Work required.
Every line of the material is to be set down again without any change.

** Source data follows **

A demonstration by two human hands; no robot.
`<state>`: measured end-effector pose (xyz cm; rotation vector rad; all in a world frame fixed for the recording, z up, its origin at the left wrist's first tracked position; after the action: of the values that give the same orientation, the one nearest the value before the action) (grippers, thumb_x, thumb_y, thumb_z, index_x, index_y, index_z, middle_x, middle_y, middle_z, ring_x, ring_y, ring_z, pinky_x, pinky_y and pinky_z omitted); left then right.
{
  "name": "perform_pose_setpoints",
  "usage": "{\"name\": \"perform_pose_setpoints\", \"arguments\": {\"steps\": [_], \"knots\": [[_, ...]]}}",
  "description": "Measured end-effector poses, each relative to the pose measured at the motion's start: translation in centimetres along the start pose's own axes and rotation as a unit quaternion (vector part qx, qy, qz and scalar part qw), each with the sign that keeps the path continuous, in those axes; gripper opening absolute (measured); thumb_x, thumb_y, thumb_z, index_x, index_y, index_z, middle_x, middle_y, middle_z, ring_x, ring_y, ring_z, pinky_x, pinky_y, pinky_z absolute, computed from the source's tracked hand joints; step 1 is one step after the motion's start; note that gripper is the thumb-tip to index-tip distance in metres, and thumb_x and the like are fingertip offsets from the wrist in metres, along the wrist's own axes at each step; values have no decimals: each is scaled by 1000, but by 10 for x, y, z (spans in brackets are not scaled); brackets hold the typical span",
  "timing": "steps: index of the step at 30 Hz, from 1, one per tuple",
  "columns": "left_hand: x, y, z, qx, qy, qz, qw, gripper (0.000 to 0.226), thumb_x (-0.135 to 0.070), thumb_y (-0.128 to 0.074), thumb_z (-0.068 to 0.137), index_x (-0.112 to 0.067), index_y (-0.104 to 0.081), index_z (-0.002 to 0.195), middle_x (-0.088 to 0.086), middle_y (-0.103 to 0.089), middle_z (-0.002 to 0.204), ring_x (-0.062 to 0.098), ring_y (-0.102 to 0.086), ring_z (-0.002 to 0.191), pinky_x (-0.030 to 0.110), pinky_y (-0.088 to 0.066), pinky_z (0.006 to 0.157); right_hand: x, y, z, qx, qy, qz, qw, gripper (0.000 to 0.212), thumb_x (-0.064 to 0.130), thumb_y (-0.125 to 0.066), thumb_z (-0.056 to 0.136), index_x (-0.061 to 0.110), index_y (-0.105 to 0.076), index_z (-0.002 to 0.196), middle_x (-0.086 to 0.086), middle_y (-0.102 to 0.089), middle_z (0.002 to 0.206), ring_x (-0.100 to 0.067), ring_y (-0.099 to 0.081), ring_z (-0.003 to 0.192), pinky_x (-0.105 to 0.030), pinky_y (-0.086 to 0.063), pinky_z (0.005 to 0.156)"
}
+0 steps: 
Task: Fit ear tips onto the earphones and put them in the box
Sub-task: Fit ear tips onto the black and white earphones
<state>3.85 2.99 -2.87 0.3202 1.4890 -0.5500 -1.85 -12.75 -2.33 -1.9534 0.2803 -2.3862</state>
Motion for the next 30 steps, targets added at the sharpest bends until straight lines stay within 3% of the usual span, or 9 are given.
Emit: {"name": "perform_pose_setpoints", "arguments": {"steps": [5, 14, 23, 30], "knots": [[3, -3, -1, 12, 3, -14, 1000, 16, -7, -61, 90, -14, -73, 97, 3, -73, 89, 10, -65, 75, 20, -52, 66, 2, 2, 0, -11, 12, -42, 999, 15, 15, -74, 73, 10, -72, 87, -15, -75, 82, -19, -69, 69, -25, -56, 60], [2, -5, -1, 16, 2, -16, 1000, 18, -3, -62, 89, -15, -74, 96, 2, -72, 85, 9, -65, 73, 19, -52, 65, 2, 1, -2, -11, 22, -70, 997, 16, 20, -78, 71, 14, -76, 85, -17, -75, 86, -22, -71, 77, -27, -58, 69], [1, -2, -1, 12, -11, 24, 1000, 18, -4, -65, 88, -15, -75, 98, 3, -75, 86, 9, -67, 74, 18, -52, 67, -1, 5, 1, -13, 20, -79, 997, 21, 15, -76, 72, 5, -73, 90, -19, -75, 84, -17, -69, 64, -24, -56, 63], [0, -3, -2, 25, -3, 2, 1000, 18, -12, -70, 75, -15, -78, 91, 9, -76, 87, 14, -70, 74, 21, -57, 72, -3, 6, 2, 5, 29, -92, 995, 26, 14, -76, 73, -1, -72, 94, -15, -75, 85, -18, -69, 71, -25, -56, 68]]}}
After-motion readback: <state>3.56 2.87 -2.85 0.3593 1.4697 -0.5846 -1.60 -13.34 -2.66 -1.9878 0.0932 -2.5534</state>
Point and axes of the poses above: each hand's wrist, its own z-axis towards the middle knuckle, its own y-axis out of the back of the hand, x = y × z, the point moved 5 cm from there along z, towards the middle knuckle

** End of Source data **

Problem solution.
A demonstration by two human hands; no robot.
`<state>`: measured end-effector pose (xyz cm; rotation vector rad; all in a world frame fixed for the recording, z up, its origin at the left wrist's first tracked position; after the action: of the values that give the same orientation, the one nearest the value before the action) (grippers, thumb_x, thumb_y, thumb_z, index_x, index_y, index_z, middle_x, middle_y, middle_z, ring_x, ring_y, ring_z, pinky_x, pinky_y and pinky_z omitted); left then right.
{
  "name": "perform_pose_setpoints",
  "usage": "{\"name\": \"perform_pose_setpoints\", \"arguments\": {\"steps\": [_], \"knots\": [[_, ...]]}}",
  "description": "Measured end-effector poses, each relative to the pose measured at the motion's start: translation in centimetres along the start pose's own axes and rotation as a unit quaternion (vector part qx, qy, qz and scalar part qw), each with the sign that keeps the path continuous, in those axes; gripper opening absolute (measured); thumb_x, thumb_y, thumb_z, index_x, index_y, index_z, middle_x, middle_y, middle_z, ring_x, ring_y, ring_z, pinky_x, pinky_y, pinky_z absolute, computed from the source's tracked hand joints; step 1 is one step after the motion's start; note that gripper is the thumb-tip to index-tip distance in metres, and thumb_x and the like are fingertip offsets from the wrist in metres, along the wrist's own axes at each step; values have no decimals: each is scaled by 1000, but by 10 for x, y, z (spans in brackets are not scaled); brackets hold the typical span",
  "timing": "steps: index of the step at 30 Hz, from 1, one per tuple",
  "columns": "left_hand: x, y, z, qx, qy, qz, qw, gripper (0.000 to 0.226), thumb_x (-0.135 to 0.070), thumb_y (-0.128 to 0.074), thumb_z (-0.068 to 0.137), index_x (-0.112 to 0.067), index_y (-0.104 to 0.081), index_z (-0.002 to 0.195), middle_x (-0.088 to 0.086), middle_y (-0.103 to 0.089), middle_z (-0.002 to 0.204), ring_x (-0.062 to 0.098), ring_y (-0.102 to 0.086), ring_z (-0.002 to 0.191), pinky_x (-0.030 to 0.110), pinky_y (-0.088 to 0.066), pinky_z (0.006 to 0.157); right_hand: x, y, z, qx, qy, qz, qw, gripper (0.000 to 0.212), thumb_x (-0.064 to 0.130), thumb_y (-0.125 to 0.066), thumb_z (-0.056 to 0.136), index_x (-0.061 to 0.110), index_y (-0.105 to 0.076), index_z (-0.002 to 0.196), middle_x (-0.086 to 0.086), middle_y (-0.102 to 0.089), middle_z (0.002 to 0.206), ring_x (-0.100 to 0.067), ring_y (-0.099 to 0.081), ring_z (-0.003 to 0.192), pinky_x (-0.105 to 0.030), pinky_y (-0.086 to 0.063), pinky_z (0.005 to 0.156)"
}
+0 steps: 
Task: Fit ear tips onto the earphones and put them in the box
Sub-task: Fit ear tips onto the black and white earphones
<state>3.85 2.99 -2.87 0.3202 1.4890 -0.5500 -1.85 -12.75 -2.33 -1.9534 0.2803 -2.3862</state>
Motion for the next 30 steps, targets added at the sharpest bends until straight lines stay within 3% of the usual span, or 9 are given.
Emit: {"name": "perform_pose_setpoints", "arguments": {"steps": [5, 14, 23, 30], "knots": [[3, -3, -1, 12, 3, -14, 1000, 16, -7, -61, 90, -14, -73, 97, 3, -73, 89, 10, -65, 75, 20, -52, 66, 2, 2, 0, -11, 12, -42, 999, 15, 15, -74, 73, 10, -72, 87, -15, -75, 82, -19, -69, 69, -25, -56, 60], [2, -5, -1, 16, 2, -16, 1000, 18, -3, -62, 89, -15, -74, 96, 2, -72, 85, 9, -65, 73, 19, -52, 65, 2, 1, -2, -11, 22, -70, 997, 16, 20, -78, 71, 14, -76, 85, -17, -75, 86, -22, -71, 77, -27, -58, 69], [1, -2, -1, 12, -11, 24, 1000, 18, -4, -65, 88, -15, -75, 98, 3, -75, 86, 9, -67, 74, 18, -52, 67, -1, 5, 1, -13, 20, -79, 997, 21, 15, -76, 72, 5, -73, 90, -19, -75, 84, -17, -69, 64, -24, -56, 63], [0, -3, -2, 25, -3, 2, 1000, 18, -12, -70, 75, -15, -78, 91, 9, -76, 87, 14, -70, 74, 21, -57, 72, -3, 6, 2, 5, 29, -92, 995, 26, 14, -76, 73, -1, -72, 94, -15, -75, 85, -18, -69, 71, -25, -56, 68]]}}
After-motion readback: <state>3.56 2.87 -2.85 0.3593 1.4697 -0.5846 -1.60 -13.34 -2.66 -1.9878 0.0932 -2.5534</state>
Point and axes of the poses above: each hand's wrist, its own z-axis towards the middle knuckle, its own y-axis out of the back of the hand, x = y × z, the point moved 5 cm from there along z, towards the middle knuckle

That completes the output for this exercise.